Three granite boulders impregnated with electronic dials and heating rods rest on individual timber platforms. The potential for mobility, to be rolled, pulled and lifted, is in abeyance, the elements instead tied clumsily to the wall with gaffer taped extension cords and adaptors. Imagined hum? It takes a moment to break the habits of a well-behaved art viewer and risk physical contact (the laying on of hands) and confirm the heat emanating from within. Hot rocks. It is granite after all, naturally radioactive.

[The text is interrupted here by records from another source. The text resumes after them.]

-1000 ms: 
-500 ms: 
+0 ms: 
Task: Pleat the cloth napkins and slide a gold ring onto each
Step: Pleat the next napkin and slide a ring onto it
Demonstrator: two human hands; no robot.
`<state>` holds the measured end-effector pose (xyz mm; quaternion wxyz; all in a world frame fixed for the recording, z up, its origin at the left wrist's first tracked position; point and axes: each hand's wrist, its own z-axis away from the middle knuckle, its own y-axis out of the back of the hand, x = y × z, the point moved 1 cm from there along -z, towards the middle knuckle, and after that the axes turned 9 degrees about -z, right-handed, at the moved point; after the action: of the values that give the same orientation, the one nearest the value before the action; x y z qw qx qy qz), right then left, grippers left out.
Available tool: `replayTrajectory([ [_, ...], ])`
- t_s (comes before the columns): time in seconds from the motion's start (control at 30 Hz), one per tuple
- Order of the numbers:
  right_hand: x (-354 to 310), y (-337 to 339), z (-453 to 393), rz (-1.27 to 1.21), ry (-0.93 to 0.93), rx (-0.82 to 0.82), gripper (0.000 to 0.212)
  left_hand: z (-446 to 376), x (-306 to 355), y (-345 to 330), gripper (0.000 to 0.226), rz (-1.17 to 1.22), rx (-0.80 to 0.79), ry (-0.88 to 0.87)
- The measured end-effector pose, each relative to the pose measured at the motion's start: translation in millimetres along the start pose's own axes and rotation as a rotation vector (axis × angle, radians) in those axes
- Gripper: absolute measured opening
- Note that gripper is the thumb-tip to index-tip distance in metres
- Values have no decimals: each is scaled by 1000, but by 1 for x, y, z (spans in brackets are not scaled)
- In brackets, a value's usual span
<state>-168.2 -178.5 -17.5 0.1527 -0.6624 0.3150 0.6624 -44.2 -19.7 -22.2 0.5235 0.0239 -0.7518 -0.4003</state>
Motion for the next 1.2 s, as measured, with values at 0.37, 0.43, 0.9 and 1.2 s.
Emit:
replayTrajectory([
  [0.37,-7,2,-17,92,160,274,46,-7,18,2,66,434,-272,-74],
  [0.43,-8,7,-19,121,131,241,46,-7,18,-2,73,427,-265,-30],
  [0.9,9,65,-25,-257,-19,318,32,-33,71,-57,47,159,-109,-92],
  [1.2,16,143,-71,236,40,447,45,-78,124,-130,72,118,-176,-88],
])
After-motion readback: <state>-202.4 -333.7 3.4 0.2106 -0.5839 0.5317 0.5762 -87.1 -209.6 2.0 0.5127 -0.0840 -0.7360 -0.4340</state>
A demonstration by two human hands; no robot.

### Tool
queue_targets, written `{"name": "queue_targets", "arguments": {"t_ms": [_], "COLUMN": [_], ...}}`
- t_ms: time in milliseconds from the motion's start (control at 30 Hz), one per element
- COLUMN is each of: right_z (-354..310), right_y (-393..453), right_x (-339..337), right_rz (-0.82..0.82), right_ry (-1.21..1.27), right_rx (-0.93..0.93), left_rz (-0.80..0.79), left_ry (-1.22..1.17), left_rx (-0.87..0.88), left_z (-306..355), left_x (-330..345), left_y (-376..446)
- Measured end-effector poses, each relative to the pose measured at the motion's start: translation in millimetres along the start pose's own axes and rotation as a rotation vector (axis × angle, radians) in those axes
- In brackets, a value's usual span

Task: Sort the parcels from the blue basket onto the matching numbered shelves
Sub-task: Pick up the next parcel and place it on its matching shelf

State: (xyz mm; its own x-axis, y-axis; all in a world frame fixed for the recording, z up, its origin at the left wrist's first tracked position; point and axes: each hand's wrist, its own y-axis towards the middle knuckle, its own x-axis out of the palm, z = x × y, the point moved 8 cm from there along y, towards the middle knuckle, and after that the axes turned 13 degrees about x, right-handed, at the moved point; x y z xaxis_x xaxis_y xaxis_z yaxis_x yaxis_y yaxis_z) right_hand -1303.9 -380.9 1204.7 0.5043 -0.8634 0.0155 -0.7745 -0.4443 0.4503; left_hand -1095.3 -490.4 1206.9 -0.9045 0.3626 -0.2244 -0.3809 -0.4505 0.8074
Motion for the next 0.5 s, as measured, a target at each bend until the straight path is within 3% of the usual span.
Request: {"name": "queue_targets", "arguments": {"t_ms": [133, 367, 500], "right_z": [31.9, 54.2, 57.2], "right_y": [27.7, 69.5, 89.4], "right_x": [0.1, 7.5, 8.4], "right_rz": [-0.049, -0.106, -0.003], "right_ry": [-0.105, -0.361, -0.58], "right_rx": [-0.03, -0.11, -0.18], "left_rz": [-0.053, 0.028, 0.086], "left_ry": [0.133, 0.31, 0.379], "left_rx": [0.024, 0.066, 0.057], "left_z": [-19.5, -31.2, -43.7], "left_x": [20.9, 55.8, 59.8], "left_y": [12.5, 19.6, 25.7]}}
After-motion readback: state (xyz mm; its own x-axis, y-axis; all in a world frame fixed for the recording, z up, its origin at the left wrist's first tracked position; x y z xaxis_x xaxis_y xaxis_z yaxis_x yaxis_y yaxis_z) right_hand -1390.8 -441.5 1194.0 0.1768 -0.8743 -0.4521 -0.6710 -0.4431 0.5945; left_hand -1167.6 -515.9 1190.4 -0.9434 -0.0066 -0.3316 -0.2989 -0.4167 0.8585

The work's title, Mount Hopeless, evokes the magic of proper nouns that mark out trajectories of travel and imagination. The name sends me elsewhere on my own journey of geographical name contemplation, in pursuit particularly of those names that trace colonial expansion – the expeditions, in Australia and elsewhere, that sought to both know and claim the natural world for scientific and economic ends. Consider, for example, the remarkable number of Mount Pleasants in the world which, together with Prosperous, Plenty, Abundance, Desire and Hope, speak of naming itself as an act of wishful thinking and wilful intent. Names more telling of the vagaries of nature and lived experience include Mount Horrible, Fatigue, Dispute, Deception and Misery. One of the two (at least) Mount Hopelesses in the world is situated in South Australia at the northern end of the Flinders Range. Named by Eyre in 1840 during an attempt to open up a route into Central Australia, Mount Hopeless marks the extent of Eyre's northward journey and the point at which he surveyed the surrounding land and decided upon its incapacity to allow passage or support stock. This particular Mount Hopeless is also cited as a physical landmark in tales of Sturt's 1844 expedition into the centre, and in the tragic tale of Wills and Burke in 1861 – who, having missed help at Coopers Creek by a single day, set off towards Mount Hopeless in search of aid. Hardly propitious.

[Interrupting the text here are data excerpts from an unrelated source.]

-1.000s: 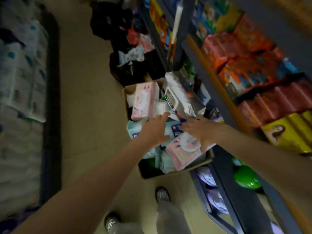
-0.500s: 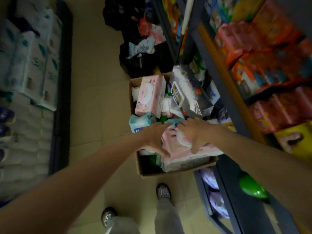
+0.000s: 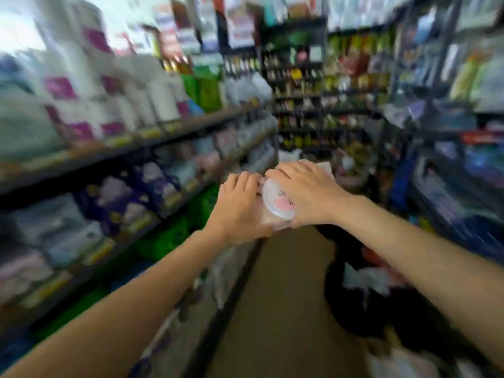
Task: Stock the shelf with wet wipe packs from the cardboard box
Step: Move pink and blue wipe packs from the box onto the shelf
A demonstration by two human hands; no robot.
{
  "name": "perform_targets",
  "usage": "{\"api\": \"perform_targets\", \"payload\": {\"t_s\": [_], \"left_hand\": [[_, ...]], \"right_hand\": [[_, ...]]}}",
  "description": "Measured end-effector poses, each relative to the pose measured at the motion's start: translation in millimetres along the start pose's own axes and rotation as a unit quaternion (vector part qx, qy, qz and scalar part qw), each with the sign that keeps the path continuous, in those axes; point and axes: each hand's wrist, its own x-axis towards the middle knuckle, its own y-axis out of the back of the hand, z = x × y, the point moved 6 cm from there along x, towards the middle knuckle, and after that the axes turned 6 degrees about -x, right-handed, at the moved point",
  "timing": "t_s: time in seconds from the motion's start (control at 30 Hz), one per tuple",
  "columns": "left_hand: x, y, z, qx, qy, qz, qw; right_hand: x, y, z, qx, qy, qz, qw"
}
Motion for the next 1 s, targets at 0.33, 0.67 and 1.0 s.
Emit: {"api": "perform_targets", "payload": {"t_s": [0.33,0.67,1.0], "left_hand": [[21.8,270.0,-211.3,0.32,-0.02,0.237,0.917],[-78.6,363.1,-305.4,0.416,-0.009,-0.015,0.909],[-135.0,461.0,-396.7,0.537,0.249,-0.036,0.805]], "right_hand": [[232.3,146.7,-175.8,0.911,-0.202,0.023,0.359],[380.3,179.2,-350.3,0.953,-0.133,-0.017,0.271],[416.4,254.2,-431.7,0.125,0.291,0.41,0.855]]}}
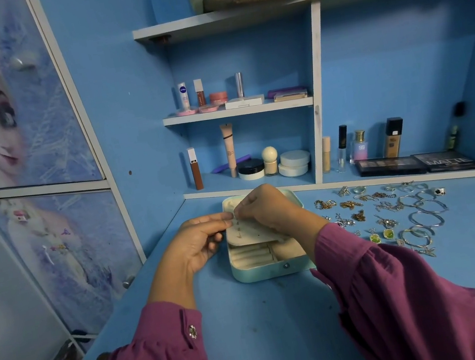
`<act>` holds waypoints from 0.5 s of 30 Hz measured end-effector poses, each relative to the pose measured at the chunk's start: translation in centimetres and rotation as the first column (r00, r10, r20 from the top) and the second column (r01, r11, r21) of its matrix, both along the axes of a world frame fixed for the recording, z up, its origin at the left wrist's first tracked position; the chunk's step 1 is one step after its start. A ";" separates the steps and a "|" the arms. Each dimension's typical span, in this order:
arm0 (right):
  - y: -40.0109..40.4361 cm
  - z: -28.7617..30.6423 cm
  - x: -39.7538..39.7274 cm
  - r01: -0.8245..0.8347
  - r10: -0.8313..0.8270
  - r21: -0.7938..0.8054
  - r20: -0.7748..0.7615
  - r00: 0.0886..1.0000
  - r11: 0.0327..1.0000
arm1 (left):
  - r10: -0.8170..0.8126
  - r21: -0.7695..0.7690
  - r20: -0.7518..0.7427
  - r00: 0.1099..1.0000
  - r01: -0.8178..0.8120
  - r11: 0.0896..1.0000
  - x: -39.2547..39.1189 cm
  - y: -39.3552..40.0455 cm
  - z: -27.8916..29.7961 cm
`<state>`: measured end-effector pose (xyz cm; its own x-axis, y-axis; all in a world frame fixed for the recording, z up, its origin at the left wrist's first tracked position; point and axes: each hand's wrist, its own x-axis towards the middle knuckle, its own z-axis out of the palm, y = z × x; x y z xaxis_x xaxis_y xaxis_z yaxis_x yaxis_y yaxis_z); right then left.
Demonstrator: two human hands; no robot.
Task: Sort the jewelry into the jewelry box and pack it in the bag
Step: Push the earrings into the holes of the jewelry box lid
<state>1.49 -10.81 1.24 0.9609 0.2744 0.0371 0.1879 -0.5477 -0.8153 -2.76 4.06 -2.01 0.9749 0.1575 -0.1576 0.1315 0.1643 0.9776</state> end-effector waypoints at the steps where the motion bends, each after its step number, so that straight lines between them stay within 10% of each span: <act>1: 0.0 0.0 0.0 -0.002 0.002 -0.005 0.003 1.000 1.000 | 0.001 -0.001 0.001 1.000 -0.001 1.000 0.0 0.0 0.0; 15: -0.5 0.9 0.3 -0.131 0.176 -0.234 0.184 0.967 0.963 | 0.000 0.007 0.005 1.000 0.000 1.000 0.0 -0.1 0.1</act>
<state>1.82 -11.32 2.15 0.8851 0.4413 0.1478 0.4316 -0.6596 -0.6153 -2.79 4.00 -1.95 0.9756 0.1586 -0.1519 0.1269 0.1578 0.9793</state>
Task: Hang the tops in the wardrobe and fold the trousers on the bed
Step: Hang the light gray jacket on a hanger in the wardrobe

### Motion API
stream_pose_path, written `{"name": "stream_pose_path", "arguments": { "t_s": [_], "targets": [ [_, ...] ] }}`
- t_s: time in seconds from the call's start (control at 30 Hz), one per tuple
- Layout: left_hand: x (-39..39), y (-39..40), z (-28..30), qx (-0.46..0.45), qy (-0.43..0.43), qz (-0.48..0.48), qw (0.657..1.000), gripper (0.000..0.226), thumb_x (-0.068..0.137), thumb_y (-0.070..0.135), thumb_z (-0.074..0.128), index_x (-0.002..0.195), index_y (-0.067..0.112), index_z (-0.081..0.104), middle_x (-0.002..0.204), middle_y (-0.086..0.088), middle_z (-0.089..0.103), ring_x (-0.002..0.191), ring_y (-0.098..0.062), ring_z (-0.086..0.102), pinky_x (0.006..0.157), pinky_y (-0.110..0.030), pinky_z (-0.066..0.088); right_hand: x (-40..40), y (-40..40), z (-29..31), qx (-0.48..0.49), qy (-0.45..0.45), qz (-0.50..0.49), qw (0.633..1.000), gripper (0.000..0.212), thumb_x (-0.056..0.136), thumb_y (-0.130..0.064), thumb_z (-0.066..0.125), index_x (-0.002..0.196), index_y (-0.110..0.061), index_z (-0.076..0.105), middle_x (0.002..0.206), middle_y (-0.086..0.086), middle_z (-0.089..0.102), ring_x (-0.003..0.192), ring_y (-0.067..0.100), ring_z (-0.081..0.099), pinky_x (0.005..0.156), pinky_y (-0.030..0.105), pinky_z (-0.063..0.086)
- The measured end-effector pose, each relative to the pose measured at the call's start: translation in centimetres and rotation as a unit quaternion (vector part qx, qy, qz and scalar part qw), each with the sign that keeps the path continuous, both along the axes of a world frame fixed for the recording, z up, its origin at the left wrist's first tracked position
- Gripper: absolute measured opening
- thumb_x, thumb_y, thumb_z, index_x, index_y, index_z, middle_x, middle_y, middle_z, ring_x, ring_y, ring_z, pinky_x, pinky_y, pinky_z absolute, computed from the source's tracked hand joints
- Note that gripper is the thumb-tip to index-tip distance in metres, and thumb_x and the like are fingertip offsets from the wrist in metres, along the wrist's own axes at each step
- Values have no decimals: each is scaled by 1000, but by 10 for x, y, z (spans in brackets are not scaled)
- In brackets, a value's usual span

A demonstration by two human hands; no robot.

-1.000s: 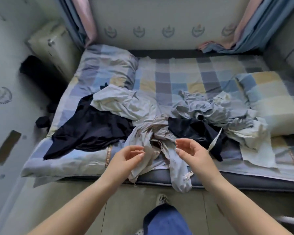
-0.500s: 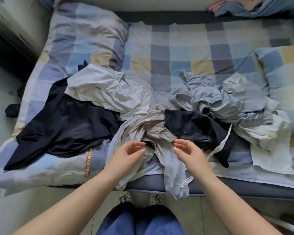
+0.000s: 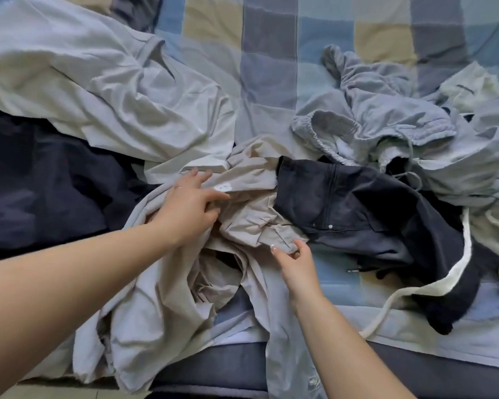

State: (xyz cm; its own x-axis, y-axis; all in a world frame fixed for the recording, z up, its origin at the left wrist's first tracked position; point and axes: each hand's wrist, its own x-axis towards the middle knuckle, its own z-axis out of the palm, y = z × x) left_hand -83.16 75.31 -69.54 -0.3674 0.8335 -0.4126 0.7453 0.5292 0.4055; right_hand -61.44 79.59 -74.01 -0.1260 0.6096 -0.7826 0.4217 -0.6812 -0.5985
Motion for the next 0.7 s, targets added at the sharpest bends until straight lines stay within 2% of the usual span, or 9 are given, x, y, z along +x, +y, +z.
{"name": "stream_pose_path", "arguments": {
  "t_s": [0.1,0.17,0.2,0.3,0.37,0.47,0.57,0.63,0.7],
  "targets": [
    [0,15,-31,-51,16,-26,998,36,88,26,58,123,21,62,137,-4,51,131,-27,38,111,-46,26,-10,9,-32,31,0,-7,1000,67,87,-20,66,144,-13,32,143,3,42,129,18,43,111,34,32],
    [0,20,-40,-13,-15,38,999,30,88,21,57,116,16,64,114,-5,66,110,-27,57,90,-32,42,-21,14,-45,55,4,2,998,60,87,-21,66,140,-10,40,140,5,48,127,20,47,111,39,34],
    [-2,21,-38,16,-34,78,996,30,88,18,57,117,14,65,109,-5,68,104,-24,60,80,-25,40,-26,16,-47,65,4,5,998,55,87,-21,66,136,-8,45,136,7,52,124,22,50,109,41,36],
    [-15,20,-20,75,-85,191,975,39,88,10,53,126,14,62,114,-2,67,98,-14,61,74,-13,36,-41,25,-44,71,29,-39,996,42,87,-10,62,128,-5,53,123,12,61,115,27,57,104,46,42],
    [-30,17,-1,108,-104,252,956,42,87,7,50,126,15,62,107,0,68,79,-7,59,62,-7,38,-46,27,-32,57,66,-71,994,36,87,1,52,123,-5,57,114,14,65,107,29,62,100,48,46],
    [-54,6,35,129,-88,296,942,44,87,8,47,129,16,59,113,7,63,95,-3,54,75,-10,39,-52,27,0,29,125,-101,987,28,92,-1,46,111,-12,64,105,13,69,95,22,66,91,41,52],
    [-67,-9,73,137,-86,303,939,47,87,8,43,130,22,58,110,14,63,86,8,53,67,-5,39,-57,30,41,-24,181,-90,979,20,97,-19,51,101,-28,68,103,1,72,95,18,69,84,40,55],
    [-70,-19,100,141,-87,302,939,50,87,7,43,132,24,57,122,12,62,96,5,55,74,-5,36,-60,32,72,-70,213,-62,972,16,94,-25,56,102,-34,68,103,-1,73,96,20,69,84,41,55],
    [-67,-29,133,146,-98,304,936,51,87,7,44,133,26,55,122,15,61,97,2,59,78,-9,36,-63,35,108,-95,224,-35,969,22,93,-20,58,109,-33,66,106,2,72,97,22,69,80,40,56]
  ]
}}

So perhaps hot rocks hint at more unpleasant ends than just the heat on one's skin, resting in the sun against a boulder. Heat, after all, is more than a temperature to be manipulated between two ends of a dial (as knowing where you are won't necessarily save you – especially when lacking other kinds of cultural knowledges about the land).

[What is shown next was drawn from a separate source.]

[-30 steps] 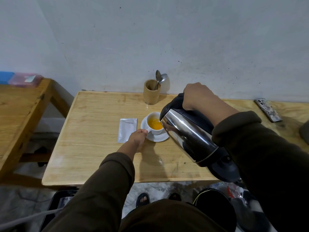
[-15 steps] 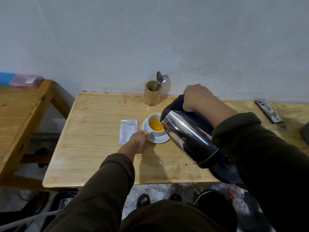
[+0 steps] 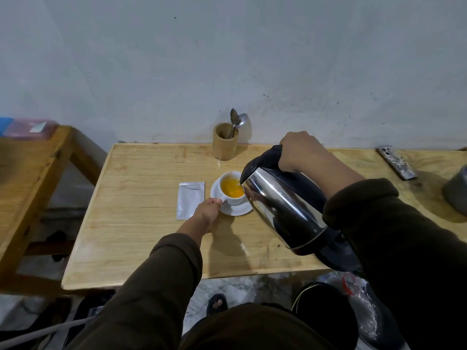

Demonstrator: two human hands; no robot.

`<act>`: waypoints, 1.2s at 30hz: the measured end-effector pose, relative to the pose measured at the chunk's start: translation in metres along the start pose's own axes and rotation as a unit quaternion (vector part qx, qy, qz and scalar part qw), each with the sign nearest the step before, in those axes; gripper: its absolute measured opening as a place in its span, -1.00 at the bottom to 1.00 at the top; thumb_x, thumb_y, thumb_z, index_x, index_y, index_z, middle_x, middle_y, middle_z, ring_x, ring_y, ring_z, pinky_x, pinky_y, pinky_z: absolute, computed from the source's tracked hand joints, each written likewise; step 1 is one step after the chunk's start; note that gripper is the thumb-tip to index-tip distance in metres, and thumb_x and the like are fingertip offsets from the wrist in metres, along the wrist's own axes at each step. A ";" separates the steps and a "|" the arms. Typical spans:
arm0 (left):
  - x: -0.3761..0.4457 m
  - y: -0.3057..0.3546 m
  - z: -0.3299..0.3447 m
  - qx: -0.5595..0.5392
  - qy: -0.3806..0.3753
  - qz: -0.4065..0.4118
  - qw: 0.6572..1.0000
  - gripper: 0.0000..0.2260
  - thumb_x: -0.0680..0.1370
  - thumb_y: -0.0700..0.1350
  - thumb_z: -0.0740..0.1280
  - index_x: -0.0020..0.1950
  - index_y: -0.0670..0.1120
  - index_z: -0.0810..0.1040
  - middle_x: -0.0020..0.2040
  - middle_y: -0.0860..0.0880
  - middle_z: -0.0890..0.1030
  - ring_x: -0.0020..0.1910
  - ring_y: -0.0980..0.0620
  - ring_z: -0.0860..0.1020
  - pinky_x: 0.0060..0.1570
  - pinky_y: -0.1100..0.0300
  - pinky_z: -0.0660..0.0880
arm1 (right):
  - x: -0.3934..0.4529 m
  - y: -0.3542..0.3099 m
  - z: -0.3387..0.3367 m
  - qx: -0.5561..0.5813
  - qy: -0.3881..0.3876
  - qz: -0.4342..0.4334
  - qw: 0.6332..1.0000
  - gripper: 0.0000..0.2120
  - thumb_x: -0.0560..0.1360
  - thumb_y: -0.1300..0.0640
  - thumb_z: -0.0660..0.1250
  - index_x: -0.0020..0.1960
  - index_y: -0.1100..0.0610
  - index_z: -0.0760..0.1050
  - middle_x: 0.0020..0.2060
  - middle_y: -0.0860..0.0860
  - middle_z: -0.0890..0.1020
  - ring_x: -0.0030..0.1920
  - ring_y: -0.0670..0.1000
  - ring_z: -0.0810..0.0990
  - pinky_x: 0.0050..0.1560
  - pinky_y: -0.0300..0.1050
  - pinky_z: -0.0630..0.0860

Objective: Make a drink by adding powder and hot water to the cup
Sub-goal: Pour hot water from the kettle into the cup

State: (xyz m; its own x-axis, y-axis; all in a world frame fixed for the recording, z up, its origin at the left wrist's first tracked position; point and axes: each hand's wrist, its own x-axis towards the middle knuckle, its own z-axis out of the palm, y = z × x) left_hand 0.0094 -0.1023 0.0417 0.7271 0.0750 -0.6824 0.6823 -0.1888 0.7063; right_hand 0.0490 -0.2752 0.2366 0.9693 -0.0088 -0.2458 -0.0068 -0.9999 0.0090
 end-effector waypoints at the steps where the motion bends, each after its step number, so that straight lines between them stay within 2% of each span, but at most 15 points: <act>1: -0.001 -0.001 0.002 0.004 0.007 0.005 1.000 -0.61 0.62 0.04 0.12 0.38 -0.11 0.42 0.35 -0.17 0.46 0.32 -0.17 0.42 0.34 -0.08 0.37 | -0.002 0.003 0.001 0.004 0.000 0.002 1.000 -0.90 0.40 0.27 0.25 -0.10 0.19 0.36 -0.22 0.10 0.41 -0.17 0.14 0.43 -0.18 -0.11 0.37; 4: -0.005 -0.003 0.009 0.005 0.034 0.019 0.999 -0.60 0.63 0.02 0.08 0.39 -0.13 0.39 0.36 -0.19 0.45 0.33 -0.18 0.41 0.34 -0.07 0.36 | -0.009 0.012 0.002 0.028 0.003 0.009 1.000 -0.91 0.40 0.28 0.26 -0.13 0.19 0.36 -0.20 0.11 0.44 -0.17 0.14 0.44 -0.20 -0.11 0.37; 8: -0.012 -0.006 0.021 -0.057 0.101 0.023 0.993 -0.60 0.63 -0.01 0.12 0.44 -0.11 0.28 0.40 -0.20 0.39 0.37 -0.20 0.37 0.32 -0.02 0.33 | -0.018 0.032 0.006 0.080 0.020 0.011 0.997 -0.90 0.38 0.30 0.27 -0.14 0.17 0.40 -0.20 0.10 0.47 -0.24 0.08 0.44 -0.37 -0.20 0.33; 11: -0.019 -0.011 0.034 -0.081 0.153 0.025 0.985 -0.49 0.63 -0.02 0.15 0.53 -0.13 0.10 0.47 -0.24 0.32 0.42 -0.26 0.32 0.37 -0.03 0.28 | -0.030 0.057 0.013 0.121 0.068 0.000 0.990 -0.91 0.36 0.29 0.28 -0.17 0.15 0.41 -0.23 0.07 0.47 -0.25 0.08 0.41 -0.45 -0.23 0.24; 14: -0.025 -0.023 0.049 -0.027 0.161 0.029 0.986 -0.44 0.63 -0.02 0.14 0.56 -0.17 0.01 0.48 -0.25 0.31 0.42 -0.29 0.33 0.39 -0.08 0.29 | -0.049 0.085 0.024 0.182 0.123 0.029 0.975 -0.90 0.34 0.29 0.30 -0.19 0.16 0.40 -0.28 0.08 0.46 -0.22 0.12 0.43 -0.44 -0.22 0.23; 19: -0.035 -0.036 0.075 0.126 0.082 0.083 0.985 -0.52 0.64 -0.08 0.09 0.54 -0.12 0.06 0.45 -0.23 0.36 0.38 -0.31 0.36 0.34 -0.05 0.30 | -0.094 0.126 0.047 0.321 0.203 0.118 0.918 -0.88 0.37 0.27 0.30 -0.14 0.12 0.43 -0.26 0.04 0.50 -0.22 0.08 0.45 -0.29 -0.19 0.29; 23: -0.033 -0.039 0.083 0.202 0.078 0.089 0.972 -0.49 0.65 -0.07 0.07 0.56 -0.11 -0.01 0.45 -0.28 0.34 0.38 -0.33 0.35 0.34 -0.06 0.29 | -0.128 0.147 0.069 0.420 0.258 0.203 0.846 -0.90 0.38 0.29 0.28 -0.11 0.17 0.46 -0.34 -0.01 0.48 -0.26 0.06 0.47 -0.22 -0.13 0.38; 25: -0.030 -0.042 0.084 0.213 0.070 0.086 0.971 -0.48 0.65 -0.06 0.06 0.57 -0.10 -0.04 0.47 -0.28 0.32 0.40 -0.33 0.33 0.37 -0.09 0.26 | -0.139 0.156 0.082 0.438 0.278 0.228 0.824 -0.92 0.39 0.29 0.28 -0.16 0.15 0.44 -0.39 -0.05 0.45 -0.30 0.04 0.46 -0.23 -0.13 0.39; 28: -0.026 -0.044 0.086 0.220 0.073 0.078 0.970 -0.45 0.65 -0.04 0.08 0.58 -0.07 -0.09 0.48 -0.29 0.29 0.41 -0.35 0.31 0.38 -0.10 0.26 | -0.150 0.168 0.099 0.441 0.307 0.265 0.800 -0.92 0.40 0.27 0.28 -0.11 0.18 0.47 -0.41 -0.06 0.44 -0.33 0.03 0.45 -0.23 -0.13 0.41; 32: -0.024 -0.045 0.089 0.212 0.069 0.056 0.973 -0.39 0.64 -0.02 0.09 0.57 -0.04 -0.19 0.52 -0.29 0.22 0.45 -0.34 0.26 0.43 -0.12 0.25 | -0.160 0.179 0.116 0.469 0.333 0.299 0.761 -0.90 0.39 0.27 0.30 -0.10 0.14 0.47 -0.32 0.01 0.49 -0.25 0.07 0.47 -0.21 -0.16 0.37; 36: -0.024 -0.047 0.090 0.225 0.069 0.048 0.971 -0.36 0.63 -0.02 0.11 0.57 -0.03 -0.23 0.52 -0.28 0.22 0.45 -0.34 0.26 0.44 -0.14 0.25 | -0.166 0.186 0.130 0.490 0.342 0.306 0.741 -0.87 0.39 0.26 0.32 -0.10 0.08 0.47 -0.27 0.01 0.53 -0.21 0.06 0.50 -0.17 -0.15 0.42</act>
State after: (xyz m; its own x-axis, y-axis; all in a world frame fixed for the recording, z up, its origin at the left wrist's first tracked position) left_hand -0.0463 -0.1831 0.0080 0.8105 0.1604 -0.5634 0.5307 -0.6082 0.5903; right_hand -0.1451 -0.4604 0.1528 0.6059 -0.7928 0.0664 -0.3473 -0.3386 -0.8745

In combination, the four artworks in this solo exhibition hark back to earlier quests to know the natural world through scientific endeavour and physical exploration of landscape. Traces of the romantic sublime hover round Solidified Spirit, a mass of quietly active ice cohering round a stainless steel frame. Televisual snow, a blizzard of white noise, is made available for contemplation in Have Decided It Shall Be Natural. Contained within an aluminium travelling trunk, a hissing speaker relays the sounds of the ether (evidence of an exterior world of order and chaos). Speculative Knowledge, wall mounted electrical fans, circulates air like thoughts.
Nicholas Folland's works appear as experiments reflecting upon process and the construction of knowledge. They evoke studies of earth and air, wet and dry, hot and cold; they play with mobility (placed and placeless), containment, and the imaginative quest to encompass the elements of 'nature' and 'landscape' – while pointing to the ambiguities of their own task, to incommensurability and unpredictability, the pleasure and risk of knowing and perception.